**Task objective**. Lines with the word "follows": copy all of them from the entries below.

----------

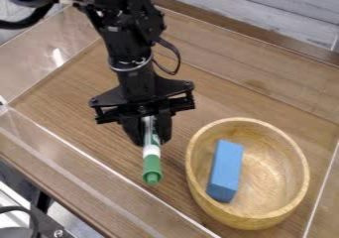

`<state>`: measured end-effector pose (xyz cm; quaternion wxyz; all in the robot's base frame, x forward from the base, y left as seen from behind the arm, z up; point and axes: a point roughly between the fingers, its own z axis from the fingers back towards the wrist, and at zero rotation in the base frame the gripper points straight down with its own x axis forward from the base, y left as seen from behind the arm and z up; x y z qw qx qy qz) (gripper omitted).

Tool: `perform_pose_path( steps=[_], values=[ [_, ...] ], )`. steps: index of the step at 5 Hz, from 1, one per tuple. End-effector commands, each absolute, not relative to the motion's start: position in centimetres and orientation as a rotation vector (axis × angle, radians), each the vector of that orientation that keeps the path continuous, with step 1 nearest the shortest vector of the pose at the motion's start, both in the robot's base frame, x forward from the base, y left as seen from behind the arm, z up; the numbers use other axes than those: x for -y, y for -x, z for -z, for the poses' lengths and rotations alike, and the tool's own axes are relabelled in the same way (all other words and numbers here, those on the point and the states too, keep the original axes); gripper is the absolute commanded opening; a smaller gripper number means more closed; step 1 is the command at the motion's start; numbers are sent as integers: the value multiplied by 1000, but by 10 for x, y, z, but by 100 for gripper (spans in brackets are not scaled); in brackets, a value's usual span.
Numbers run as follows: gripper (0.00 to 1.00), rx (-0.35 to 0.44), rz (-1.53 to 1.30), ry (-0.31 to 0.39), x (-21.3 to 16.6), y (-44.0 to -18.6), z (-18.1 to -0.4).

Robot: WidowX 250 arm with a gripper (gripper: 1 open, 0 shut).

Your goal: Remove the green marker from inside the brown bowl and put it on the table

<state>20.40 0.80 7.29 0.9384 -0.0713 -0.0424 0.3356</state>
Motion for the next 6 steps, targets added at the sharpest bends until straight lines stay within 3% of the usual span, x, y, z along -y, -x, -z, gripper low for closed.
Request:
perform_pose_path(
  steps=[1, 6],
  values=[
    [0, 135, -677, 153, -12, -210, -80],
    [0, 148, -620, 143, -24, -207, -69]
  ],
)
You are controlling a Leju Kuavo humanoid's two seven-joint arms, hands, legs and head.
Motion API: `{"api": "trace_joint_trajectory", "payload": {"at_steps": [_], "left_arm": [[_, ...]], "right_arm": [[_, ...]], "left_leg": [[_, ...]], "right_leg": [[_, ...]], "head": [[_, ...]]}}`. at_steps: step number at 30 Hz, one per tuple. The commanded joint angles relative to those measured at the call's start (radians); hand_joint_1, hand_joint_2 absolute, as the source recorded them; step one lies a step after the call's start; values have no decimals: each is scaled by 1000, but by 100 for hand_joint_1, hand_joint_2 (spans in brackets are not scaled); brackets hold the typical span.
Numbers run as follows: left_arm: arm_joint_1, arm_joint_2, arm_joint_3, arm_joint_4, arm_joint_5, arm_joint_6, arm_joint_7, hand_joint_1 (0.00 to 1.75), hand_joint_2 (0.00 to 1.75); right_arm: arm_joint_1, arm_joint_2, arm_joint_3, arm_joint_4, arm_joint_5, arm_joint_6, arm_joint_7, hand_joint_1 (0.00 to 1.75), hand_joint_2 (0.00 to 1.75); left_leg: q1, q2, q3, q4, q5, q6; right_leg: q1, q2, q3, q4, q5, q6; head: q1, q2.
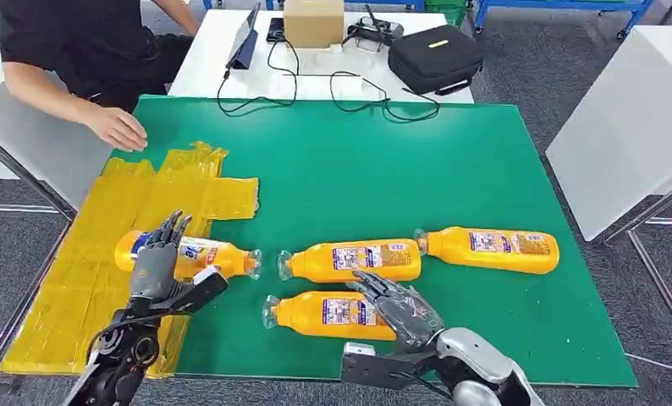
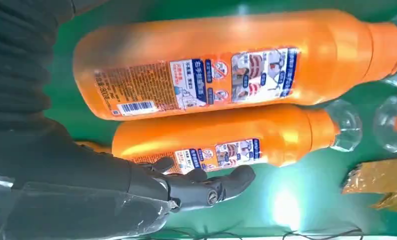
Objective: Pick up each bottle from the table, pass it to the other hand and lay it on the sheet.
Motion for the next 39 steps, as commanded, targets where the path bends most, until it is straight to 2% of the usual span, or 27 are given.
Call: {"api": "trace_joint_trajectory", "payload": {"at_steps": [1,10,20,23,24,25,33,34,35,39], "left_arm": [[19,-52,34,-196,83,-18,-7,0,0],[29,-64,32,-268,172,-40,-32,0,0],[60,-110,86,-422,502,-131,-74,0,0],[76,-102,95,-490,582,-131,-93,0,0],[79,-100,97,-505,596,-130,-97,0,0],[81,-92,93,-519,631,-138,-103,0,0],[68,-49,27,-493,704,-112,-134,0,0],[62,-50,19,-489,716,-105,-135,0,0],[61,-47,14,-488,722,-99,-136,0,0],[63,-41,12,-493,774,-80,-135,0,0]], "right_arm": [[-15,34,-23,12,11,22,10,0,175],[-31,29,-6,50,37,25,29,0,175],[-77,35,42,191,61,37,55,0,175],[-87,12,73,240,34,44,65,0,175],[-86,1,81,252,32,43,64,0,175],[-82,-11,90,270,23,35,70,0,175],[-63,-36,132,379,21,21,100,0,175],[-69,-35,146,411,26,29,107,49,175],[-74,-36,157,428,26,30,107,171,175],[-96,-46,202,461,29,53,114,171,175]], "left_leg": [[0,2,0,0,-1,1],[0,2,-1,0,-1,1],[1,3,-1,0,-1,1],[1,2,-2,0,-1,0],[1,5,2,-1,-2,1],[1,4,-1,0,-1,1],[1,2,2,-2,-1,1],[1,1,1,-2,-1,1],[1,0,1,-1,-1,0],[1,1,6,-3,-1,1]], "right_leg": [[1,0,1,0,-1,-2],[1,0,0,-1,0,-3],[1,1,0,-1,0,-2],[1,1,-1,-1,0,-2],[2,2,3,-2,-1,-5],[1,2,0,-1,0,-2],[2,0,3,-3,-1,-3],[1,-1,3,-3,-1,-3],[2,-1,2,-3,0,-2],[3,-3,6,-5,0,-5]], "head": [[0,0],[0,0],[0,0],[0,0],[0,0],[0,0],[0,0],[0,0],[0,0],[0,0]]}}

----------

**Solution for this problem**.
Numbers run as follows: gripper (0.00 to 1.00), rx (-0.35 to 0.44), rz (-1.53 to 1.30), ry (-0.31 to 0.39), x (-21.3 to 16.6), y (-44.0 to -18.6), z (-18.1 to -0.4).
Numbers run as follows: left_arm: arm_joint_1, arm_joint_2, arm_joint_3, arm_joint_4, arm_joint_5, arm_joint_6, arm_joint_7, hand_joint_1 (0.00 to 1.75), hand_joint_2 (0.00 to 1.75); right_arm: arm_joint_1, arm_joint_2, arm_joint_3, arm_joint_4, arm_joint_5, arm_joint_6, arm_joint_7, hand_joint_1 (0.00 to 1.75), hand_joint_2 (0.00 to 1.75); left_leg: q1, q2, q3, q4, q5, q6; right_leg: q1, q2, q3, q4, q5, q6; head: q1, q2.

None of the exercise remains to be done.